Delivering medicine directly to the affected area provides direct access to the diseased area. Nanoparticles hold promise as a delivery method but are currently only available in injectable forms. Now, researchers from MIT and Brigham and Women’s Hospital have made a breakthrough by finding a way of delivering nanoparticles orally.

Nanoparticles loaded with chemotherapy drugs or short interfering RNA, which can turn off selected genes, are currently in clinical trials to treat cancer and other diseases.

After the particles are intravenously injected into patients, they seep through the leaky blood vessels that typically surround tumors and diseased tissue, and release their payload at the tumor site.

But new research, published in Science Translational Medicine, is exploring alternatives to shots.

The researchers claim to have made breakthroughs that will smooth the way for the oral delivery of these “micro medicines.” They explain that oral administration has proved challenging in the past because it cannot travel across the intestinal epithelium into the bloodstream.

Senior author and director of the Laboratory of Nanomedicine and Biomaterials at Brigham and Women’s Hospital (BWH), Omid Farokhzad explains:

The key challenge is how to make a nanoparticle get through this barrier of cells. Whenever cells want to form a barrier, they make these attachments from cell to cell, analogous to a brick wall where the bricks are the cells and the mortar is the attachments, and nothing can penetrate that wall.”

Previous attempts to breach this barrier involved temporarily breaking them to allow drugs through. However, this approach is not without its dangers, as harmful bacteria can also get through.

The researchers revisited previous research that showed how babies absorb antibodies from their mother’s milk, boosting their own immune systems. In this case, the antibodies hook onto a cell surface receptor, known as FcRN, and this grants them access through the cell wall.

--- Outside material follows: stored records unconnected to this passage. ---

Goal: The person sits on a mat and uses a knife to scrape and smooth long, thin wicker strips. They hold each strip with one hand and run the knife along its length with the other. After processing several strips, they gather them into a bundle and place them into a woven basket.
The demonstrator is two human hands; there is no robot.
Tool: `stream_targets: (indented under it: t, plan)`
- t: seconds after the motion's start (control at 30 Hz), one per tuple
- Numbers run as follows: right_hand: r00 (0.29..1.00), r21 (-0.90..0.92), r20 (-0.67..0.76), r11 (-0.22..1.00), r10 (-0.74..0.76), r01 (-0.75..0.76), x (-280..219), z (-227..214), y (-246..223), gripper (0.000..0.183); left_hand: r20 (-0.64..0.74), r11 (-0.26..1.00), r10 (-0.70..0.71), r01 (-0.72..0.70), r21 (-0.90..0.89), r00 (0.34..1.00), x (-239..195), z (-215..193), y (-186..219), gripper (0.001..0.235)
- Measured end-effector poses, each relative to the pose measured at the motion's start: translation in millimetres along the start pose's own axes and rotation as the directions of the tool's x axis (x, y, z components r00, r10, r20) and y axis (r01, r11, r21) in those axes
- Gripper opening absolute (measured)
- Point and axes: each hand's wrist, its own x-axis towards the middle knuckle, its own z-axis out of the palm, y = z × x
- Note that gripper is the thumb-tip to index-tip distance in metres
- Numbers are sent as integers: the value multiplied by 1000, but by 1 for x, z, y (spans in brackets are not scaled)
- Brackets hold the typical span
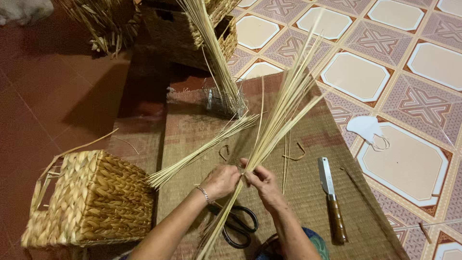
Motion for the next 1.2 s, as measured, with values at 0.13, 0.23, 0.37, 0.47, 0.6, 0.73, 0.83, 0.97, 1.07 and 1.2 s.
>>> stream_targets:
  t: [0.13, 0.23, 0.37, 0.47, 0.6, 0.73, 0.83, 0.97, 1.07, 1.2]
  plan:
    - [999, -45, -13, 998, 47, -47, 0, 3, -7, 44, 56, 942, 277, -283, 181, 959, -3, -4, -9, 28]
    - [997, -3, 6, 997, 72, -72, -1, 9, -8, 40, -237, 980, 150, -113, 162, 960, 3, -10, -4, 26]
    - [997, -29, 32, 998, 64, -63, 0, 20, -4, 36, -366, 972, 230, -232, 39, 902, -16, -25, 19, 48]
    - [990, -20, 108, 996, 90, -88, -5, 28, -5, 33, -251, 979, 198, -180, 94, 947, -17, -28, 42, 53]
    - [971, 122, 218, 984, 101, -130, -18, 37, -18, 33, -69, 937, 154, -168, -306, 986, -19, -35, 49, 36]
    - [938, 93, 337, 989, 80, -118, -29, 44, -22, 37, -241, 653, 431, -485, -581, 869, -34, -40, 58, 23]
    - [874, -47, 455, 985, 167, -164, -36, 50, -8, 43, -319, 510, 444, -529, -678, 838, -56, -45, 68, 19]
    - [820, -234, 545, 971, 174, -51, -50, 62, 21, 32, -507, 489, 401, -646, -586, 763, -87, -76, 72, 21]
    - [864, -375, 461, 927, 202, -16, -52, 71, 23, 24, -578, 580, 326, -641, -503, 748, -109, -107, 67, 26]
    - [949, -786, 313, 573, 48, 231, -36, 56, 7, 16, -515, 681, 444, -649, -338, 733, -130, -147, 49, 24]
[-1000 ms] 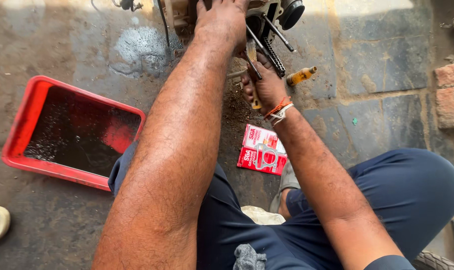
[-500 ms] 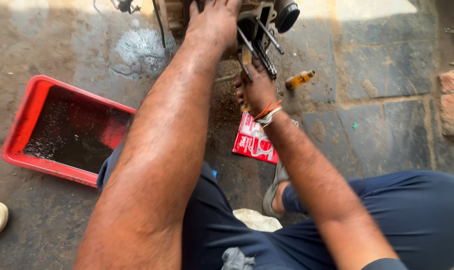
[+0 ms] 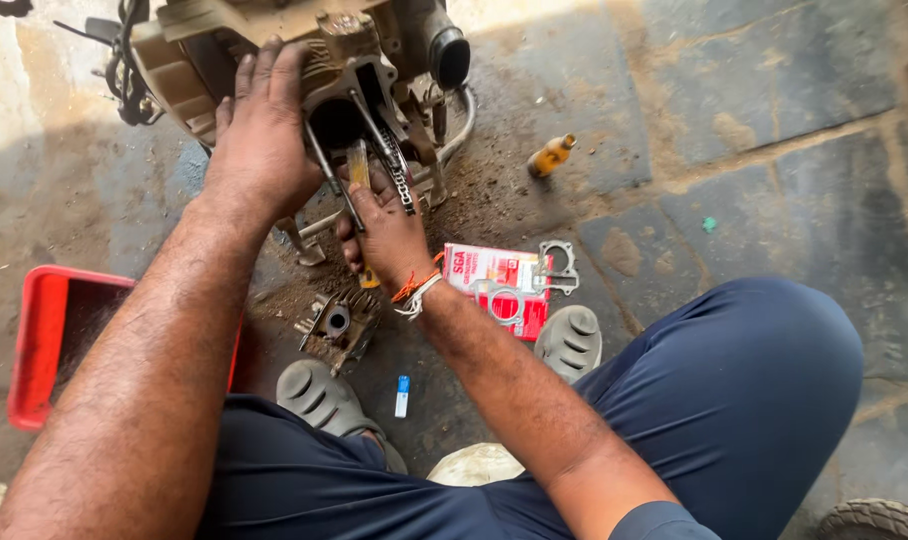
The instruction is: The person uses a screwdriver to adjust components inside the exposed cylinder head of a motorcycle engine. The hands manipulate the tool within the engine while sitting on the ground next to a red oil tray and spare parts.
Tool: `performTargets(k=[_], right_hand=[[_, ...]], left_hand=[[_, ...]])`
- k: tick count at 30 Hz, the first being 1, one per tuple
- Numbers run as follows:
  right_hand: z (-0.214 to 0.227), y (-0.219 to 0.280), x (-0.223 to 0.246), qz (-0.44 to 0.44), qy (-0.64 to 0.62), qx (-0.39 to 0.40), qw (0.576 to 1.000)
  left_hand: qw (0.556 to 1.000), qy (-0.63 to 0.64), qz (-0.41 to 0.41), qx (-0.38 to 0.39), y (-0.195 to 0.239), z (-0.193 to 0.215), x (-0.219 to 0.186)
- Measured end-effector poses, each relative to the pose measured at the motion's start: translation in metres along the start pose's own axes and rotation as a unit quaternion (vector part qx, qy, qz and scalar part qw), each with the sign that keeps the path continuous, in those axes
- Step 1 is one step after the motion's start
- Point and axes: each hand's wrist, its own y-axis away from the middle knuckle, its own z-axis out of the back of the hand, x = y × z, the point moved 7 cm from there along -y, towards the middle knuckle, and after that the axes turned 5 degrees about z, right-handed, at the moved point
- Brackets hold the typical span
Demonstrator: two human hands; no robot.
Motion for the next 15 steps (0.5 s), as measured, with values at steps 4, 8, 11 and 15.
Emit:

By coating nanoparticles with Fc proteins – the part of the antibody that binds to the receptor – the nanoparticles were simply piggybacked across with the FcRN.

And, as each nanoparticle – made of a biocompatible polymer called PLA-PEG – can carry a large drug payload at its core, this has wide-reaching implications.

Rohit Karnik, an MIT associate professor of mechanical engineering, explains:

It illustrates a very general concept where we can use these receptors to traffic nanoparticles that could contain pretty much anything. Any molecule that has difficulty crossing the barrier could be loaded in the nanoparticle and trafficked across.”

For the study, the researchers successfully demonstrated oral delivery of insulin in mice. They claim that the nanoparticles coated with Fc proteins entered the bloodstream “11-fold more efficiently than equivalent nanoparticles without the coating.” And the nanoparticles were able to transport enough insulin to lower the mice’s blood sugar levels.

The researchers are hopeful that by applying the same principles to designing nanoparticles, they will also be able to breach other barriers in the body, such as the blood-brain barrier, which prevents many drugs from reaching the brain.

Farokhzad says:

“If you can penetrate the mucosa in the intestine, maybe next you can penetrate the mucosa in the lungs, maybe the blood-brain barrier, maybe the placental barrier.”

This type of drug delivery could be especially useful in developing new treatments for conditions such as high cholesterol or arthritis. While patients may be reluctant to make frequent visits to a doctor’s office to receive a shot, they would be more likely to take nanoparticle pills regularly, say the researchers.

The researchers are now optimizing how the nanoparticles deliver drugs prior to testing on animals.